Another important feature of intrapersonal conflict is that it can be characterized by both positive and negative consequences, i.e. the conflict itself can be constructive or destructive.
Forms of manifestation
Internal conflict can manifest itself in the following forms:
- neurasthenia : depression, deterioration in performance, headaches, sleep problems, and so on,
- euphoria : indicative cheerful mood, tears replacing laughter, joy for no reason,
- regression : primitivism in behavior, avoidance of responsibility,
- projection : negativism towards others, their constant criticism and assessments,
- nomadism : desire for change in various areas of life,
- rationalism : attempts to justify, “whitewash” one’s actions.
How internal conflict leads to illness:
How to avoid conflicts in the family? Recommendations from experts will help you!
Constructive intrapersonal conflict
Constructive, i.e. An optimal or productive intrapersonal conflict is a conflict in which the development of the conflicting parties occurs, and the personal costs of resolving it are minimal. Such a conflict is a mechanism for harmonizing personality, because in the process of resolving it, a person realizes himself as an individual.
One of the characteristics of personality is that it correlates with each other certain life relationships, which give rise to internal struggle. In some cases, this struggle can occur in forms that do not appear outwardly and do not have a destructive effect on a person’s personality. If a person is harmonious, this does not mean that he is not subject to internal struggle. Moreover, this struggle can become the basis of a person’s entire appearance.
Constructive internal conflict can strengthen character, form determination and psychological stability, independence; is able to establish a clear direction for the individual, create new character traits, promote adequate self-esteem, personal growth and self-knowledge.
EXAMPLE: Fighting bad habits; development of willpower; working on yourself, despite reluctance and laziness; the ability to put one’s own desires in the background for the sake of the good of another person or even one’s own, etc.
Destructive intrapersonal conflict
Destructive intrapersonal conflict, i.e. destroying personal structures is a conflict that aggravates the duality of personality.
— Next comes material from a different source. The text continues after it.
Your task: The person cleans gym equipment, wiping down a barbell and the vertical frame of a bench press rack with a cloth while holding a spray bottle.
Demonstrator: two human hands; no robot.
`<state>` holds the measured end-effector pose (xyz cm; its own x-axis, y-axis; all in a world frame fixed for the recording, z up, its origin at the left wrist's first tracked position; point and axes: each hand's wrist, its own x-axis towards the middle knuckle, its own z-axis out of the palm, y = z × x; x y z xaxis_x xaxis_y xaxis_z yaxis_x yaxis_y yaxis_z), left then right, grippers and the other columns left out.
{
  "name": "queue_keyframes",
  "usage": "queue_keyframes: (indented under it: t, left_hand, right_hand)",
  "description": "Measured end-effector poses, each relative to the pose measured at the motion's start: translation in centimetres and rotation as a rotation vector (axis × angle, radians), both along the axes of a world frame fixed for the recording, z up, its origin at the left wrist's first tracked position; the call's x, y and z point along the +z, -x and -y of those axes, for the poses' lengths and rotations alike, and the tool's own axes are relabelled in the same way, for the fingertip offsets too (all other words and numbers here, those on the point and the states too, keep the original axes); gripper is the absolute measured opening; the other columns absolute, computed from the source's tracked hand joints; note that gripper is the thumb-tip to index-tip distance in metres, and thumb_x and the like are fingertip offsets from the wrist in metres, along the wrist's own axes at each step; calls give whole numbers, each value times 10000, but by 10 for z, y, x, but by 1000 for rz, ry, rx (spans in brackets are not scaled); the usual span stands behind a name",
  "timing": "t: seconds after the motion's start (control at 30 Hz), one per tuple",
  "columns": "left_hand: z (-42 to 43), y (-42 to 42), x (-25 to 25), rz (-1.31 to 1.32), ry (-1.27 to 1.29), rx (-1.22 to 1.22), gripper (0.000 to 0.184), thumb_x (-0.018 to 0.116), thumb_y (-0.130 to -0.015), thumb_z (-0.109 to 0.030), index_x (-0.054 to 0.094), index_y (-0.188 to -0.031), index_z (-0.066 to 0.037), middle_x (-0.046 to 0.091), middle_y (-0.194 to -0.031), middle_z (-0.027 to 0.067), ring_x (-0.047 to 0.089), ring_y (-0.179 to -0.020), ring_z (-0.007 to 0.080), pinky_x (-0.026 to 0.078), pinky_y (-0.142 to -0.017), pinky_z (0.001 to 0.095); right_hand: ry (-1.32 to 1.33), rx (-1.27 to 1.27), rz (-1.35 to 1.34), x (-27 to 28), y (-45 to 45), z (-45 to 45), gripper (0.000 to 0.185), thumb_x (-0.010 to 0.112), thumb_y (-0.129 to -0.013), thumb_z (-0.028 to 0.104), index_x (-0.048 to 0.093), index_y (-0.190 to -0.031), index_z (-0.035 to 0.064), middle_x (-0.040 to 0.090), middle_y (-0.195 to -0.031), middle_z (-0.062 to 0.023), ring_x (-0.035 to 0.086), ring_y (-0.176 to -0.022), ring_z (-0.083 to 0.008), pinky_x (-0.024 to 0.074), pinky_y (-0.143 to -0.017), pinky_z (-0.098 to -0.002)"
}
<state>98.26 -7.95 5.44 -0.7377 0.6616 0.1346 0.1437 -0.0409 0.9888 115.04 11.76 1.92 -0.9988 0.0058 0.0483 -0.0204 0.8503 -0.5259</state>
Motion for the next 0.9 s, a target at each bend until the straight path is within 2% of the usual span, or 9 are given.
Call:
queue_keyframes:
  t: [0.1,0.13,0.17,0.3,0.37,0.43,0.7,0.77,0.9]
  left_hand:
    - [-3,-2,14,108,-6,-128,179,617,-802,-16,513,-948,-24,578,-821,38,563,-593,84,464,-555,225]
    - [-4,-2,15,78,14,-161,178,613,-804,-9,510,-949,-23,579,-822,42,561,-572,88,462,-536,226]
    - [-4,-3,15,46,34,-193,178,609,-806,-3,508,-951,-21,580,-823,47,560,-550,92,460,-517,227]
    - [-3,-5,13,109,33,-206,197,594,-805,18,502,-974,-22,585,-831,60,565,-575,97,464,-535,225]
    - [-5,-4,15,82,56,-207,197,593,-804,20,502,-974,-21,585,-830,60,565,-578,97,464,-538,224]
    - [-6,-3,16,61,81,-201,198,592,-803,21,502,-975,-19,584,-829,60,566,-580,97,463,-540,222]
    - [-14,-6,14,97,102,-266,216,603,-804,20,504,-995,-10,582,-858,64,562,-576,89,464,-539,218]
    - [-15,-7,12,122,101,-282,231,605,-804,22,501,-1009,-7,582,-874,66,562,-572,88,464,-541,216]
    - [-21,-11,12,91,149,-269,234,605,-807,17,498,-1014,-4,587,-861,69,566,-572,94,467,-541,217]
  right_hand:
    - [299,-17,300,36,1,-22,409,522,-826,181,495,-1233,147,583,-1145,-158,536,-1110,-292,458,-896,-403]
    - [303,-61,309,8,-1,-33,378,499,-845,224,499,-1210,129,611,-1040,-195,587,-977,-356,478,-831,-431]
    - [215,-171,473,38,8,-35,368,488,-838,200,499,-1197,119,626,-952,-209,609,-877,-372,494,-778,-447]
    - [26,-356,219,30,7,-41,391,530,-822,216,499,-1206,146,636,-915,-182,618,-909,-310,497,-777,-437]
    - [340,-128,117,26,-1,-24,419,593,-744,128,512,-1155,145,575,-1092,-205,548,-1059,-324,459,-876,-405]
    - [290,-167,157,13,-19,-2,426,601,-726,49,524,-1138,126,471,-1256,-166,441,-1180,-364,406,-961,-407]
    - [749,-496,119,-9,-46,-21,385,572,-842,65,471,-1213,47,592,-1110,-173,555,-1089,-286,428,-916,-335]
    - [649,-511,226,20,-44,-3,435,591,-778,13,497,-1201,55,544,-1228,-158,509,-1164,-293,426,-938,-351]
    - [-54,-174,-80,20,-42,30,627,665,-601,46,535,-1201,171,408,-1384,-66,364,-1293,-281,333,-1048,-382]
It can develop into a severe life crisis and develop neurotic reactions.
A long-term destructive conflict can negatively affect a person’s activity, contribute to the inhibition of personal development, create uncertainty and psychological instability, and inability to achieve goals. In a deeper sense, such a conflict can cause a person to not develop the qualities that a mature personality should possess. If destructive intrapersonal conflict arises frequently, this can lead to the formation of an inferiority complex, loss of self-confidence and strength, or even loss of meaning in life.
EXAMPLE: Long-term dissatisfaction with the quality of one’s life; the child’s conviction that he is inferior, not like everyone else; a requirement from a person to behave differently in the same situation, etc.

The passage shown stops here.